Configure the training job

  1. In Fusion, navigate to Collections > Jobs.

  2. Select Add > Smart Answer Coldstart Training.

  3. In the Training Collection field, specify the collection that contains the content that can be used to answer questions.

    Note
    In Fusion 5.3 and above, you can also configure this job to read from or write to cloud storage. See Configure An Argo-Based Job to Access GCS and Configure An Argo-Based Job to Access S3.
  4. Enter the name of the Field which contains the content documents.

  5. Enter a Model Deployment Name.

    The new machine learning model will be saved in the blob store with this name.
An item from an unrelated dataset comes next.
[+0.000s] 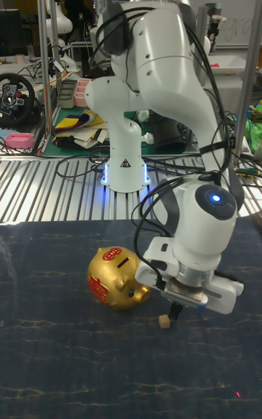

You will reference it later when you configure your pipelines.

  6. Fusion 5.3 and later: Configure the Model base.

    There are several pre-trained word and BPE embeddings for different languages, as well as a few pre-trained BERT models.

    If you want to train custom embeddings, please select word_custom or bpe_custom. This trains Word2vec on the data and fields specified in Training collection and Field which contains the content documents. It might be useful in cases when your content includes unusual or domain-specific vocabulary.

    When you use the pre-trained embeddings, the log shows the percentage of processed vocabulary words. If this value is high, then try using custom embeddings.

    During the training job analyzes the content data to select weights for each of the words. The result model performs the weighted average of word embeddings to obtain final single dense vector for the content.

  7. Click Save.

    The saved job configuration

    Note
    If using solr as the training data source ensure that the source collection contains the random_* dynamic field defined in its managed-schema. This field is required for sampling the data. If it is not present, add the following entry to the managed-schema alongside other dynamic fields <dynamicField name="random_*" type="random"/> and <fieldType class="solr.RandomSortField" indexed="true" name="random"/> alongside other field types.
  8. Click Run > Start.

After training is finished the model is deployed into the cluster and can be used in index and query pipelines.